Summer is fast approaching and it is a summer full of sport. What better time to get off the sofa, ditch the fags, get yourself fit and trim. Introducing exercise into your life will not only make you feel good about yourself, it increases your energy levels and does wonders for your health and wellbeing. To ensure you stick to your new plan we have come up with a guide to get you started!
When deciding you want to include exercise in your life you must first recognise that a change in lifestyle is needed. All of us have a certain routine and sometimes the biggest challenge is changing our usual habits to accommodate exercise. Of course none of us are going to become athletes over night, but by making small changes to begin with, you can slowly transform your lifestyle to a much healthier one which encourages fitness. These changes can start off small for example cycling to work or including a short work within your normal daily routine or you may set yourself a goal to aim towards such as signing up for a marathon. This change in lifestyle can be the most difficult part of starting your new exercise plan. Trying to fit exercise between work, home life, relationships etc can be difficult however by making exercise a priority, you will soon find the motivation and energy for all areas of your life.
First of all you may want to start with a trip to the doctors to check the level of your health and fitness. This is a good place to begin as it will allow you to identify any restrictions to your health that may prevent you from certain activity and it will ensure you are in good physical fitness to begin your new exercise regime.
Next you may want to invest in some sessions with an instructor who can help you build your new exercise plan. They will take your current physical state into consideration as well as what you want to gain from your new lifestyle to find the best plan for you.
Remember – don’t push yourself too hard when you start your new routine. Although you may be eager and want to see results as soon as possible, by building up your training gradually not only are you more likely to stick to your routine, you will ensure you’re not pushing your body too hard.
If you’ve joined a gym, spend the first week finding your way around and learning how to use the different equipment and talking to instructors about your plan. If you are weight training, find a weight that you can easily lift for 3 sets of 15 reps with a minute rest between each set. If you’re planning to run, a good place to start is to run down your street and count 10 lamposts or houses, then run back home, then repeat as many times as you can. These are good starting points and give you a goal to improve upon.
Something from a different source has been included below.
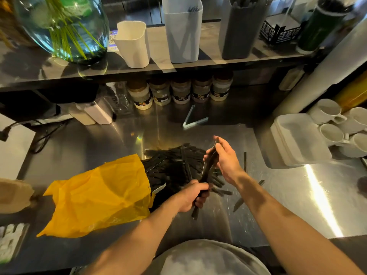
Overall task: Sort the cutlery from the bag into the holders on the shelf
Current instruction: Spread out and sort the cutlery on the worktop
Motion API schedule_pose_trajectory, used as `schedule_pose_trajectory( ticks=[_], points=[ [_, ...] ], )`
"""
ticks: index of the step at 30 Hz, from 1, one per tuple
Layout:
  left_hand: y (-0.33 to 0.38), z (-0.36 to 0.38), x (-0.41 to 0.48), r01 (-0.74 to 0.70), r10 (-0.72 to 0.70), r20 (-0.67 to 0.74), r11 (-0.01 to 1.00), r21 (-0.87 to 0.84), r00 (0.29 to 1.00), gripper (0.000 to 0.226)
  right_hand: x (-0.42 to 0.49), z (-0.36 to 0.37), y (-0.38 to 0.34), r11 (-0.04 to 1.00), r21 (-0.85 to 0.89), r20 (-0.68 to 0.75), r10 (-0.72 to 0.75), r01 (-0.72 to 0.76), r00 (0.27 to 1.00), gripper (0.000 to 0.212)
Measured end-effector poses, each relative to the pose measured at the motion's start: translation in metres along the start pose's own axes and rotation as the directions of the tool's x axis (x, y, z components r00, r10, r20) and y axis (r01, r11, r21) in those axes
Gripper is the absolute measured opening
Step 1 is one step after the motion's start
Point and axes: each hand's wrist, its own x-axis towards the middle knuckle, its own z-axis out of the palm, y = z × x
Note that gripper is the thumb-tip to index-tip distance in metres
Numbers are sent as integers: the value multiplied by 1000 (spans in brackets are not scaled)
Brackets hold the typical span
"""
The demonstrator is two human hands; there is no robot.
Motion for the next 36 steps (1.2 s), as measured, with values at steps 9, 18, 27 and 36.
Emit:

Rest is equally as important as the training session itself. For your first couple of week try to rest two days for every day you train. This will allow your muscles time to recuperate after exercise and prepare them for the next session. It is important to build your intensity rather than the frequency of your exercise. For example training for 3 days a week with rests inbetween, whilst aiming to increase your time or distance or resistance is much more effective than trying to train everyday and pushing your body too hard.
Ensure you warm up and cool down before exercise for a minimum of 5 minutes as will prepare your body for exercise. Research has suggested that stretching after workouts improves strength and performance.
Following this guide as well as surrounding yourself with people who will motivate and encourage your new lifestyle will allow you to stick to your plan and make sure it doesn’t appear on next years to do list!